__What the exercise asks__.
Find every line in the entries that holds the string "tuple" and report it.

================

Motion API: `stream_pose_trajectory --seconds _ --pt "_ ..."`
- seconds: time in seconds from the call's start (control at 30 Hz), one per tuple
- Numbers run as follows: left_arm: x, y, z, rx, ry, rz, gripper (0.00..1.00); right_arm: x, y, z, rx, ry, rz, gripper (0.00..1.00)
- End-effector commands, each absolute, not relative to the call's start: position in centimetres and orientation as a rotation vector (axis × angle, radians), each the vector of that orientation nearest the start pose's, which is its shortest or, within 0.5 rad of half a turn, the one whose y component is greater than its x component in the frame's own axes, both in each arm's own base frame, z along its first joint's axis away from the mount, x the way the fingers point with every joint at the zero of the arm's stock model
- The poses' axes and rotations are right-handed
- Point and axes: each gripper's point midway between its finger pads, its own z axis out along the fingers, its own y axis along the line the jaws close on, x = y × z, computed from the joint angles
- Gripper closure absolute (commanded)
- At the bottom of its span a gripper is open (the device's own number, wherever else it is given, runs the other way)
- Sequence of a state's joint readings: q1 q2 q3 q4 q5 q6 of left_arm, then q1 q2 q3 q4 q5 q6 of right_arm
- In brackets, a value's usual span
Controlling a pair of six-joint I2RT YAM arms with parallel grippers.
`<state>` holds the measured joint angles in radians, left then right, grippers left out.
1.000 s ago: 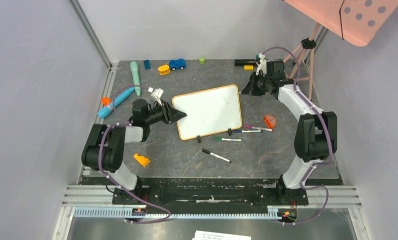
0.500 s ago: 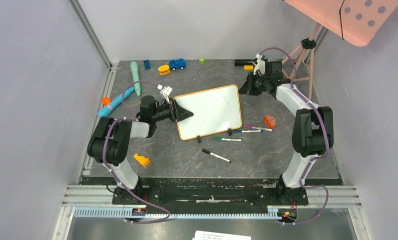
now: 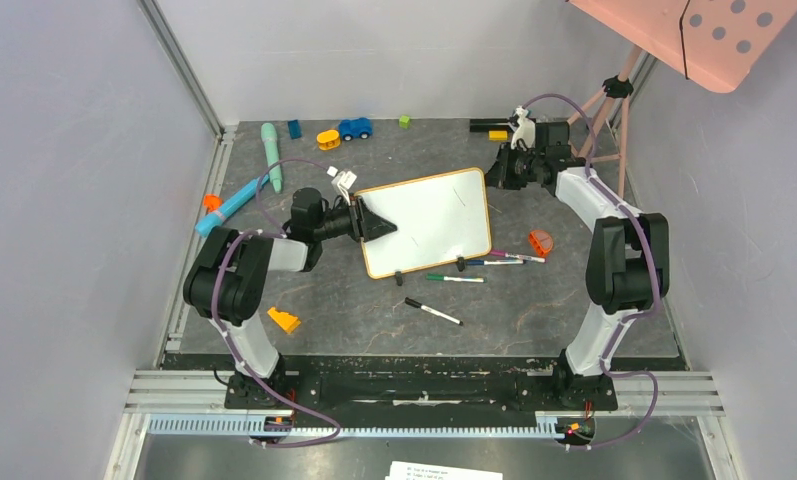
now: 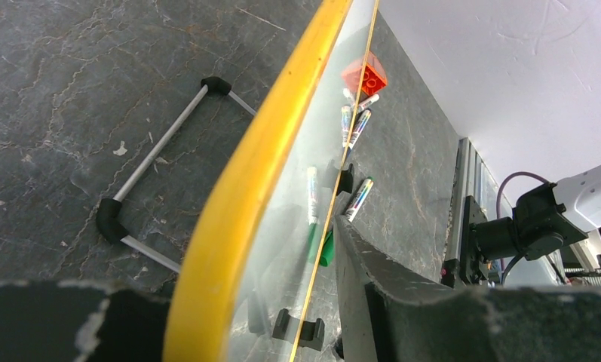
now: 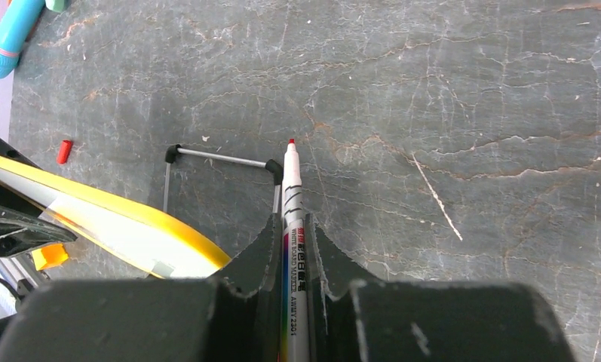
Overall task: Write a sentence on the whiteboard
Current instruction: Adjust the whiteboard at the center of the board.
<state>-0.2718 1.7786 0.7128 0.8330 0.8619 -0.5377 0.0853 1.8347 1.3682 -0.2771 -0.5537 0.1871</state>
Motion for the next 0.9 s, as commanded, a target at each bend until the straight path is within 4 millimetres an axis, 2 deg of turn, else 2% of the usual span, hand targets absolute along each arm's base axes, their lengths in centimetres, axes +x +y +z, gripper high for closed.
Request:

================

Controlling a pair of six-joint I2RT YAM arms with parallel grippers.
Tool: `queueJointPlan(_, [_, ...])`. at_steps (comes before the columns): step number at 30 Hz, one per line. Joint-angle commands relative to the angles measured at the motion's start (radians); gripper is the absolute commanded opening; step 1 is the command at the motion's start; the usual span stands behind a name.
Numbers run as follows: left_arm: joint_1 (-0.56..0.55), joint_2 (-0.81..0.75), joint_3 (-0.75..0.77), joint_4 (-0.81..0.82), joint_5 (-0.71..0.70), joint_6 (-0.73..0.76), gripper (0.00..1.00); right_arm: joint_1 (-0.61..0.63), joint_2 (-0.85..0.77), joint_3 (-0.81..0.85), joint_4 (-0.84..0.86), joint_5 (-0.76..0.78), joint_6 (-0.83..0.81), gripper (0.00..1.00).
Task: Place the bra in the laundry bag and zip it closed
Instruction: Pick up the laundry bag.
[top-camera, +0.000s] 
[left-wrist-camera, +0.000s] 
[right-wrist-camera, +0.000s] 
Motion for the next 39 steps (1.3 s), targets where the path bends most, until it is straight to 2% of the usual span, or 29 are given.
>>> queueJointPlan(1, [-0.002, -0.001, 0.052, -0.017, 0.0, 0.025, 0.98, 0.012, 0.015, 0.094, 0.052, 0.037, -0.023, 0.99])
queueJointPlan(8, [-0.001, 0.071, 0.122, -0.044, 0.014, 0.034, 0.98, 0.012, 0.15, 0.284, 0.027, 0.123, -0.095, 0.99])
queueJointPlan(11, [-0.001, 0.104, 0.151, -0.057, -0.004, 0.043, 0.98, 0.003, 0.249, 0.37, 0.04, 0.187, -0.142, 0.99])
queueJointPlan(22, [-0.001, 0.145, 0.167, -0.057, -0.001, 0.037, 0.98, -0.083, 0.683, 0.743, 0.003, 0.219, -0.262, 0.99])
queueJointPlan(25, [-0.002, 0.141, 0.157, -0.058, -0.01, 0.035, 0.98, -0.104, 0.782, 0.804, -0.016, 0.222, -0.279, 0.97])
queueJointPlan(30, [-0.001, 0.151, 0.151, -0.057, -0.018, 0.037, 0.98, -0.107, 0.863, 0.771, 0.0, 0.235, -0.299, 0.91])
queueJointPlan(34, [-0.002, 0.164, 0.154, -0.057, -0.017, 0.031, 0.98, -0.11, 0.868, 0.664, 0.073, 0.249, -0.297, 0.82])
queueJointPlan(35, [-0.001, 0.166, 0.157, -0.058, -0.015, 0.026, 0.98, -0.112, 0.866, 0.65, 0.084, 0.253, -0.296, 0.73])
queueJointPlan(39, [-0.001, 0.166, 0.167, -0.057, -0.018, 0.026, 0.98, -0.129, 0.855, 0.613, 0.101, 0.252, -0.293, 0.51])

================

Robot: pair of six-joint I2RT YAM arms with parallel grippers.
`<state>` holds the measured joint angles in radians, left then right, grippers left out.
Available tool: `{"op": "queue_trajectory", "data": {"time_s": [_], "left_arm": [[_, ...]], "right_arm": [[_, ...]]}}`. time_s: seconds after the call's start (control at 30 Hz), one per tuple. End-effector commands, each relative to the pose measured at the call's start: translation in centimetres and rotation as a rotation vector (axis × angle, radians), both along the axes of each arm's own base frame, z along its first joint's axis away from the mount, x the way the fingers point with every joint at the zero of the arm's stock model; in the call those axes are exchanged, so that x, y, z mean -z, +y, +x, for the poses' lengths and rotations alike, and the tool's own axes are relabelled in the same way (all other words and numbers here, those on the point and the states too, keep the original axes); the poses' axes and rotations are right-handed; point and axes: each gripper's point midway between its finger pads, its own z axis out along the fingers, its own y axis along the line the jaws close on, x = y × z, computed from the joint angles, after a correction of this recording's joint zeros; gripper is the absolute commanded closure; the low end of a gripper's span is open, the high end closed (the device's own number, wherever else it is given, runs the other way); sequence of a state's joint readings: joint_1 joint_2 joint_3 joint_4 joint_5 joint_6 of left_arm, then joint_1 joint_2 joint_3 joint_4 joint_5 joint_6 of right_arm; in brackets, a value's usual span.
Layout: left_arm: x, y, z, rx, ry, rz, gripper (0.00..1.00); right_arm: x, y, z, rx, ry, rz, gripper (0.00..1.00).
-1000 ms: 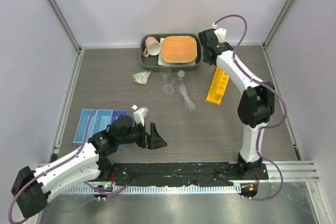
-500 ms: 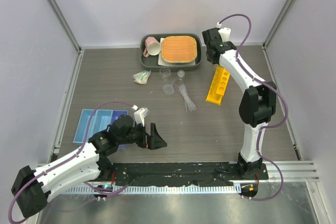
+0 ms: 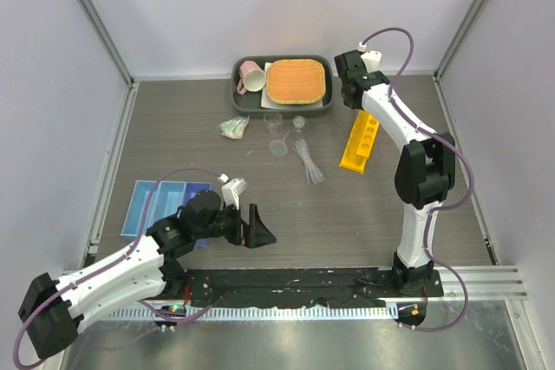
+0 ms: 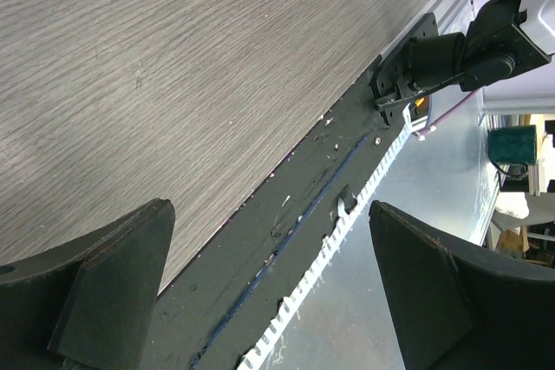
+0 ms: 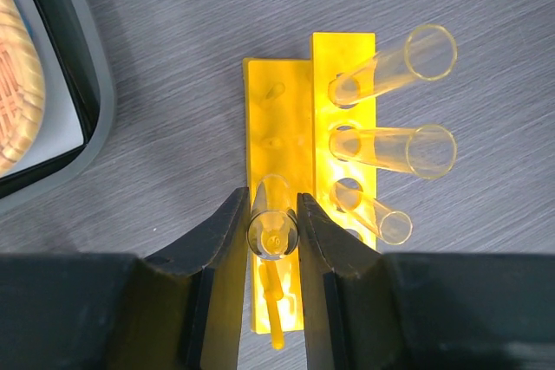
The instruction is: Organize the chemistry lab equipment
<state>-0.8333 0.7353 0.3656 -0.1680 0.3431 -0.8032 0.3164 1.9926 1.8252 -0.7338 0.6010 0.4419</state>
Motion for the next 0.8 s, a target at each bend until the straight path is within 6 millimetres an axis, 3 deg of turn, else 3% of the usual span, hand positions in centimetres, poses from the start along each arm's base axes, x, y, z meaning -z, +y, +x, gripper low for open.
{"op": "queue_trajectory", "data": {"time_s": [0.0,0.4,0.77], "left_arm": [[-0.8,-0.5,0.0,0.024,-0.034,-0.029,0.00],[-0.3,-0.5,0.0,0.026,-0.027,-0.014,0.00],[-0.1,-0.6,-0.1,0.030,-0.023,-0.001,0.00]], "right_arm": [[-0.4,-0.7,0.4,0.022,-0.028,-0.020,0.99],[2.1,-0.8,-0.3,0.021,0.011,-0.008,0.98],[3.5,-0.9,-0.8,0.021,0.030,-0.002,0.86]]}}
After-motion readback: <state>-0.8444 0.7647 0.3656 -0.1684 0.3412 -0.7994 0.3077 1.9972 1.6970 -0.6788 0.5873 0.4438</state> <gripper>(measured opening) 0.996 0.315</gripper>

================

__Reply__.
- seconds: time in seconds from the call's start (control at 30 Hz), one per tuple
Available tool: `{"op": "queue_trajectory", "data": {"time_s": [_], "left_arm": [[_, ...]], "right_arm": [[_, ...]]}}`. time_s: seconds after the call's start (control at 30 Hz), one per tuple. End-effector commands, each relative to the pose measured at the call's start: translation in centimetres and rotation as a rotation vector (axis × angle, radians), both along the axes of each arm's own base frame, z along its first joint's axis away from the mount, x the way the fingers point with every joint at the zero of the arm's stock model; in the call those axes are exchanged, so that x, y, z mean -z, +y, +x, for the poses' lengths and rotations alike, and the tool's own axes are relabelled in the same way (all other words and numbers here, those on the point and the states too, keep the original axes); the poses' axes and rotations are right-handed; point and axes: each gripper's point midway between its finger pads, its own z axis out along the fingers, its own y axis along the line the jaws close on, x = y × z, computed from the joint angles, after a correction of this recording's joint zeros; gripper is the absolute commanded closure; the low end of a gripper's span is open, the high end closed (the device's own number, wherever else it is given, runs the other way); sequence of a state's joint readings: joint_1 joint_2 joint_3 joint_4 joint_5 joint_6 of left_arm, then joint_1 joint_2 joint_3 joint_4 joint_5 joint_6 of right_arm; in brackets, a value's usual span.

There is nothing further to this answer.